После двух с лишним суток пути, оставив позади три тяжелейших этапа через пустыни и горные перевалы Ирана, около одиннадцати часов утра по местному времени вереница машин пересекла границу Рашиджистана. Пейзаж мало изменился — та же суровая, угрюмая красота, та же бахрома гор у горизонта, тот же зной и та же неизвестность впереди.
На земле одного из самых мрачных государств на планете им предстояло пробыть кому пять, кому семь часов.
Артист, Муха и Михаил знали: для них начинаются самые трудные часы. Они почти физически ощущали возникшее вокруг них напряжение. Артист был мрачен.
— Смотрят, смотрят, чувствую, смотрят… — Это все я, — сокрушался Муха. — Язык бы себе вырвал! Кой черт дернул меня вспомнить про эти гонки на выживание!
— Ладно, — утешал Михаил. — Кончай убиваться. Может, у них и не связалось.
— Ну да! — вздыхал Олег. — Вы бы видели глаза этого Шурика. Он же не дурак, только корчит из себя простака.
— Значит, кто против нас? — подытожил Артист. — Этот Штукин в связке с американцами. Ну это мы уже и так знаем — видно, прознали в Лэнгли об этом транзите, ну и решили перехватить.
— Просто так прознать они не могли, — сказал Михаил. — Наверняка получили точную наколку.

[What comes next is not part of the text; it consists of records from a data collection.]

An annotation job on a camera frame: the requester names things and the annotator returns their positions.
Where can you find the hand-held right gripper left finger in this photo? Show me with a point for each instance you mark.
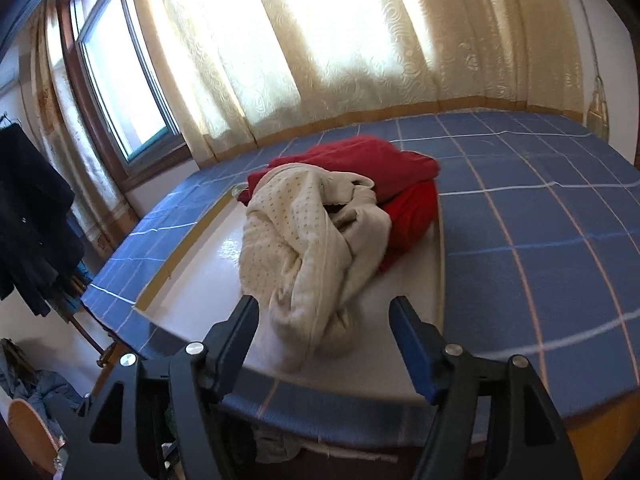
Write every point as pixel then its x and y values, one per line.
pixel 240 340

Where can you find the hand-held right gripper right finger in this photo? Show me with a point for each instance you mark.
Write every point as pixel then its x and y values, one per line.
pixel 415 355

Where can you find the beige rimmed tray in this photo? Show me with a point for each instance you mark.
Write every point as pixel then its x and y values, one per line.
pixel 210 270

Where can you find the cream dotted underwear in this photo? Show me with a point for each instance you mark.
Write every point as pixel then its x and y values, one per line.
pixel 295 240

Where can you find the large red underwear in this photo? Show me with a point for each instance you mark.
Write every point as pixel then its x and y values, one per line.
pixel 380 165

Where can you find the wooden coat rack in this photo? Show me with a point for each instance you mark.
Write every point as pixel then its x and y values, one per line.
pixel 92 337

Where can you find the blue checked tablecloth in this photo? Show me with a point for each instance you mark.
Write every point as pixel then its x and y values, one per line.
pixel 525 240

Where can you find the blue denim clothing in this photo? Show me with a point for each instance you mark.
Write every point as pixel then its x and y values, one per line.
pixel 45 385

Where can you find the round wooden stool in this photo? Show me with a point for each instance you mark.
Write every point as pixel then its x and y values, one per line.
pixel 27 435

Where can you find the dark hanging coat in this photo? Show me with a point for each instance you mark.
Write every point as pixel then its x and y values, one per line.
pixel 35 210

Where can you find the brown framed window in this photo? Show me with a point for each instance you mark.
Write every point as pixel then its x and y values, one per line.
pixel 125 85

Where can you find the narrow cream patterned curtain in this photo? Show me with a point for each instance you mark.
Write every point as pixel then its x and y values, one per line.
pixel 55 110

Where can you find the curtain tieback tassel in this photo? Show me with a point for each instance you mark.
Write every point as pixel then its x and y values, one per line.
pixel 597 105

Вопрос: от кого? Разумеется, от тех, кто в этот замысел с Рашид-Шахом посвящен. Видно, ребята не прочь маленько облапошить друг друга.
Так, кто еще против нас?
— Добрынин, — сказал Муха. — И еще этот… который англичанин.
— А вот с ним, — сказал Артист, — все по-прежнему непонятно. В том, что он англичанин, а не тот водитель, лично меня никто не убедил и вряд ли убедит. Тем более непонятно, что он за птица и откуда.
— Ну а наш командор? — не отрываясь от дороги и пылящего впереди «джипа-мерседеса» Добрынина, спросил Муха. — Вы хоть поняли, какова его роль?
— Вон он, — сказал Артист. — До него триста метров — догони да спроси!
— Он-то хоть нас не узнал? — спросил Муха. — Как считаешь, Семен?
— Лучше меня могут ответить факты, — ответил Артист. — Вы обратили вниманиес сегодняшнего утра и Штукин с американцами, и товарищ Добрынин, и англичанин все время держатся где-то около нас. По-моему, Слейтон узнал меня. Узнал, но не подал виду.
— Видно, надо было тебе сильней постараться, чтоб надежней память отшибло,сказал Муха.
— Трудно было, лежа под машиной, — с искренним сожалением вздохнул Артист.